# docspec-docx-reader
Streaming DOCX to DocSpec event stream reader.
See the [main DocSpec repository](https://github.com/docspec/docspec) for documentation,
architecture, and the event protocol.
## Supported
- Paragraphs (`<w:p>`) and direct text (`<w:t>` inside `<w:r>`)
- Line breaks (`<w:br>`, including `w:type="page"` and `w:type="column"` — all emit `LineBreak`)
- Tabs (`<w:tab>` — emitted as a `Text` event containing the single character `"\t"`)

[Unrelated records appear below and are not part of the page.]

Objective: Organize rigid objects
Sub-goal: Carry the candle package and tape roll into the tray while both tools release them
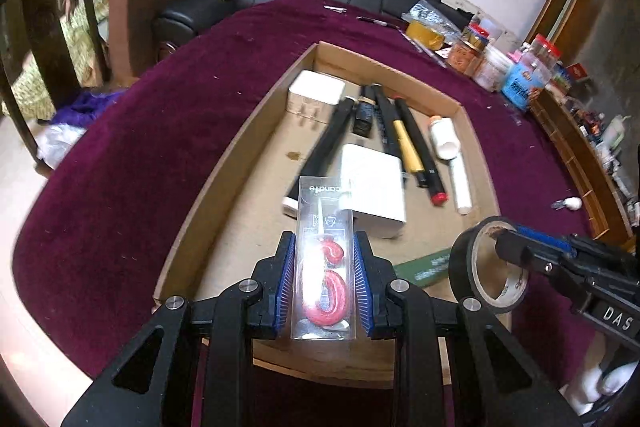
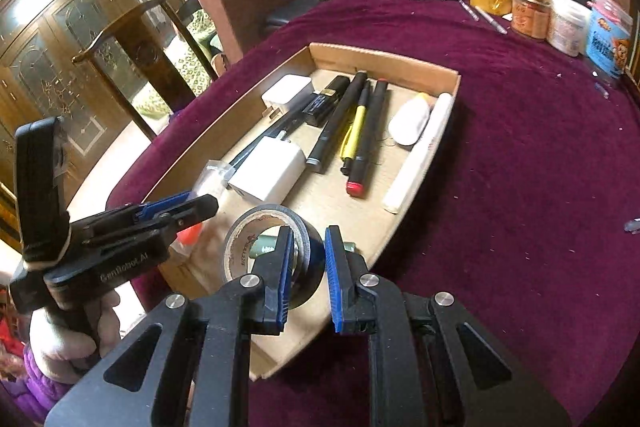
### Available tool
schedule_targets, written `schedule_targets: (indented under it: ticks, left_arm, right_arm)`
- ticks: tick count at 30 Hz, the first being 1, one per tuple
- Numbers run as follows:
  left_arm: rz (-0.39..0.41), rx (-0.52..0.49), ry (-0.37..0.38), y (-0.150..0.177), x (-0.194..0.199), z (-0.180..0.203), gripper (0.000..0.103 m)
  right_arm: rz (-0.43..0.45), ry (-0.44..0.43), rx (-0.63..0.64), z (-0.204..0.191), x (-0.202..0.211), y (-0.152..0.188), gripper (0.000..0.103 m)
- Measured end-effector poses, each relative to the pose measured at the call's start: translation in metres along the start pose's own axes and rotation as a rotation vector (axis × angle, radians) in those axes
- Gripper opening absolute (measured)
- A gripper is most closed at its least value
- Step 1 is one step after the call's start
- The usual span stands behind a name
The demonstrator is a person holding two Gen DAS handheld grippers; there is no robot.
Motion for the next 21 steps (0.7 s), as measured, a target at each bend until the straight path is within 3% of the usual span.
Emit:
schedule_targets:
  ticks: [4, 7, 14, 21]
  left_arm:
    - [0.019, 0.027, 0.003, -0.002, 0.002, -0.011, 0.024]
    - [0.044, 0.073, 0.05, -0.005, 0.006, -0.018, 0.025]
    - [0.085, 0.09, 0.045, -0.01, 0.016, -0.023, 0.043]
    - [0.129, 0.063, -0.026, -0.015, 0.027, -0.026, 0.048]
  right_arm:
    - [-0.048, -0.021, -0.002, -0.007, -0.012, 0.004, 0.014]
    - [-0.091, -0.031, 0.03, -0.019, -0.021, 0.012, 0.014]
    - [-0.181, -0.019, 0.086, -0.035, -0.048, 0.031, 0.014]
    - [-0.17, 0.007, 0.107, -0.039, -0.06, 0.026, 0.014]
Point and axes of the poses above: each gripper's, at about its wrist camera, not at the fingertips, and x roughly against the way its jaws point, z to its right, y to its underside, the point moved 8 cm from there along -x, roughly the way its jaws point, and after that the axes turned 11 degrees about -x, right-handed, at the moved point
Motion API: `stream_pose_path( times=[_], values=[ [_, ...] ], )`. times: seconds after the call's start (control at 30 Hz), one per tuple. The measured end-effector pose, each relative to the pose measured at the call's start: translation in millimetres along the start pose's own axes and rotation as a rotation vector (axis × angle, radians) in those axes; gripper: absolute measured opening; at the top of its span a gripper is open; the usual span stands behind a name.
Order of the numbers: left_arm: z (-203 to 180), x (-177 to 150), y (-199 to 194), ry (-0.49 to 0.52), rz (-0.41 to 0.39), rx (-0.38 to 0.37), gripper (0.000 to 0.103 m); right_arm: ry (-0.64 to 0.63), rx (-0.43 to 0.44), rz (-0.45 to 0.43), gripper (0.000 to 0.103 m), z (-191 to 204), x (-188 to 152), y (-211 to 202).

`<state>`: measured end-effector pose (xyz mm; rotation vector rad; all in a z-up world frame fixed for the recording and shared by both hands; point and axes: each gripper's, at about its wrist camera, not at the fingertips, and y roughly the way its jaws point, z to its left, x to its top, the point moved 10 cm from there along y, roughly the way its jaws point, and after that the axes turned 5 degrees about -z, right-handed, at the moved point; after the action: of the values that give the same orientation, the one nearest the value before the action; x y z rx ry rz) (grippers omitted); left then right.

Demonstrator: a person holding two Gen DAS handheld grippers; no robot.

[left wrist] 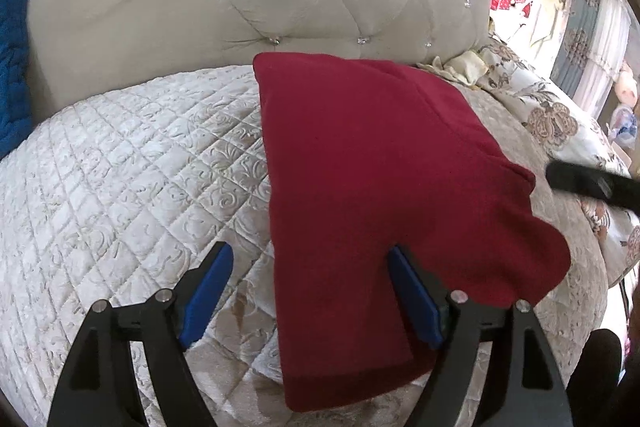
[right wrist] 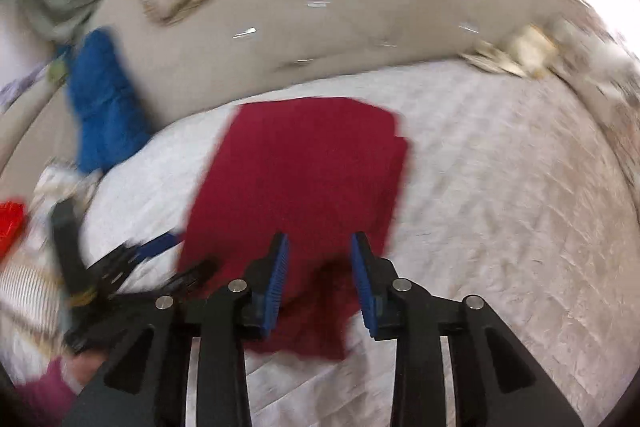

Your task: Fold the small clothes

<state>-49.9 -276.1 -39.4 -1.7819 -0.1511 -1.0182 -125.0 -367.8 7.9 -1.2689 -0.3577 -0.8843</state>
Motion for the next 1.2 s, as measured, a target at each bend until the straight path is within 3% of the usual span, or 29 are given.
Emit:
stream_pose_path(
  times=[0.13, 0.17, 0.23, 0.33, 0.5, 0.57, 0.6, 0.63, 0.77, 0.8, 0.83, 0.87, 0.9, 1.0, 1.2],
  values=[
    [0, 0, -1, 0.004, -0.005, 0.008, 0.084, -0.14, 0.034, 0.048, 0.011, 40, -24, 8],
    [0, -1, -1, 0.005, -0.006, 0.009, 0.084, -0.159, 0.008, 0.065, 0.011, 39, -32, 14],
    [0, -2, -1, 0.002, -0.002, 0.002, 0.085, -0.18, -0.132, 0.134, 0.01, 17, -52, 33],
    [0, -2, 0, 0.005, -0.002, 0.008, 0.086, -0.118, -0.114, 0.137, 0.01, 5, -64, 36],
    [3, 3, -3, -0.016, -0.021, -0.005, 0.086, -0.106, -0.052, 0.075, 0.012, 15, -45, 7],
    [4, 8, -5, -0.036, -0.039, -0.016, 0.086, -0.06, -0.048, 0.018, 0.017, 10, -26, -2],
    [5, 11, -6, -0.05, -0.047, -0.025, 0.087, -0.026, -0.071, -0.011, 0.027, 1, -15, -3],
    [6, 13, -5, -0.066, -0.05, -0.035, 0.087, -0.001, -0.098, -0.024, 0.037, -9, -6, 0],
    [9, 15, 0, -0.115, -0.039, -0.064, 0.089, 0.131, -0.136, -0.001, 0.04, -42, 15, 39],
    [10, 14, 4, -0.119, -0.03, -0.063, 0.089, 0.16, -0.113, 0.027, 0.038, -46, 18, 55],
    [10, 14, 6, -0.118, -0.025, -0.059, 0.089, 0.176, -0.068, 0.06, 0.017, -45, 19, 71],
    [10, 13, 9, -0.115, -0.022, -0.055, 0.09, 0.168, -0.033, 0.079, 0.005, -42, 21, 80],
    [10, 13, 11, -0.112, -0.021, -0.054, 0.091, 0.121, -0.051, 0.071, 0.002, -39, 26, 83],
    [8, 16, 14, -0.097, -0.025, -0.057, 0.094, 0.018, -0.13, 0.031, 0.0, -38, 33, 77],
    [7, 16, 15, -0.083, -0.028, -0.054, 0.094, 0.119, -0.118, 0.014, 0.0, -55, 27, 69]
  ],
)
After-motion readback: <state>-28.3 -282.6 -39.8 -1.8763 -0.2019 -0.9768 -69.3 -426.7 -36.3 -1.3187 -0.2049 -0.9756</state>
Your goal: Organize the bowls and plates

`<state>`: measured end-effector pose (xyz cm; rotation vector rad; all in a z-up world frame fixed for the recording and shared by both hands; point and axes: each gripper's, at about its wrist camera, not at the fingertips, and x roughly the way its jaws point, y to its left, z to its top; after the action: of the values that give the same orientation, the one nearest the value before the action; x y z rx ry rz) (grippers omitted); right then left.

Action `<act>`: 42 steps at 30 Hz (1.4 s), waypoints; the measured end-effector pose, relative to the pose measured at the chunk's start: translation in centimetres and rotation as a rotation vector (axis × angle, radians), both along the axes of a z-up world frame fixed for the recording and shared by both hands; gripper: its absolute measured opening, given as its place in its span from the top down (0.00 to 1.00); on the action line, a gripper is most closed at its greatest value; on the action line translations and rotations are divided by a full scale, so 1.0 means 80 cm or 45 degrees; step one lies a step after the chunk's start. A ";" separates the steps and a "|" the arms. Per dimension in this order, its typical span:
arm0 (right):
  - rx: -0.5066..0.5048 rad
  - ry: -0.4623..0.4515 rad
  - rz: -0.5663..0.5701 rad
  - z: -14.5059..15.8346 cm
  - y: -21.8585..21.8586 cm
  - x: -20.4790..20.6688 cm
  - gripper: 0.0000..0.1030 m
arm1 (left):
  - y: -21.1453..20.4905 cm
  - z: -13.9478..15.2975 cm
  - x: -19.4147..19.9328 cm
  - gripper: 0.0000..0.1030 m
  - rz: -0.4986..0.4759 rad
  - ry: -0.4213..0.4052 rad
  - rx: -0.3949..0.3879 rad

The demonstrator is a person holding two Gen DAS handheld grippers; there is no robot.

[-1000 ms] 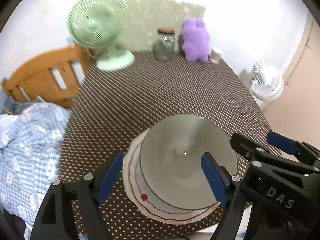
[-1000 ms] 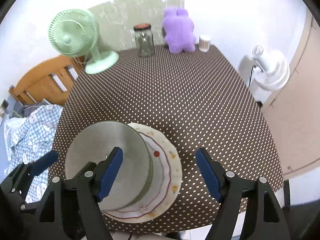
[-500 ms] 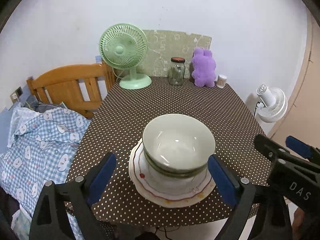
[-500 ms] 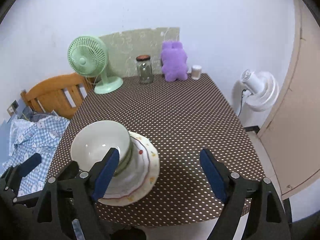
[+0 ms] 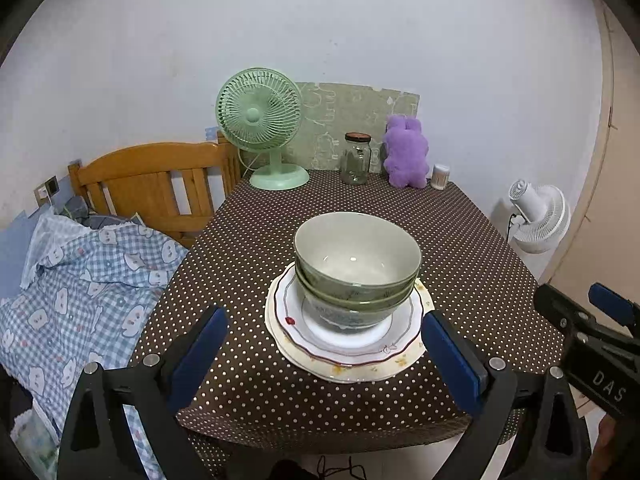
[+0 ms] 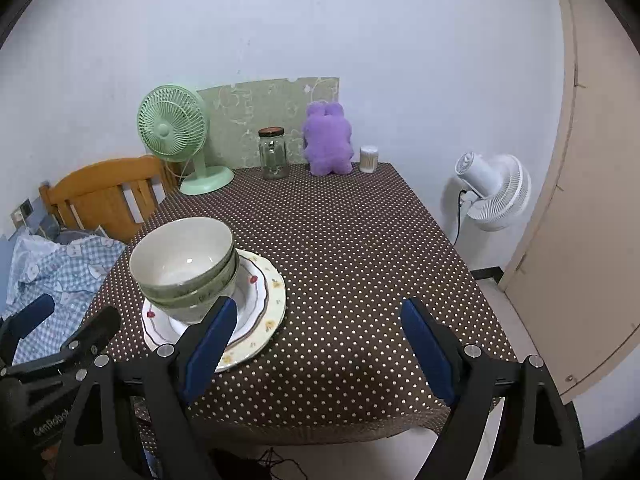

- Tables (`<w:tbl>`, `<w:tr>`, `<w:tc>`) — emitted as structural events only; cell merging, header rows, and table styles are not represented
- Run properties (`<w:rPr>`): `<w:b>` (bold), `<w:i>` (italic), `<w:u>` (underline — any `w:val` other than `none`), `<w:strike>` (strikethrough), `<w:dstrike>` (double-strike, collapses to strikethrough), `<w:vertAlign>` (`subscript` and `superscript` only; `baseline` resets to neither)
- Paragraph properties (`<w:pPr>`): `<w:jc>` (alignment — `left`/`start` to Left, `right`/`end` to Right, `center` to Center, `both`/`distribute` to Justify)
- Empty `<w:rPr/>` and `<w:pPr/>` are treated as no properties (default style / alignment None)
- A `<w:rPr>` or `<w:pPr>` that appears after content in the same parent is silently ignored (per the OOXML spec, both must be the first child element)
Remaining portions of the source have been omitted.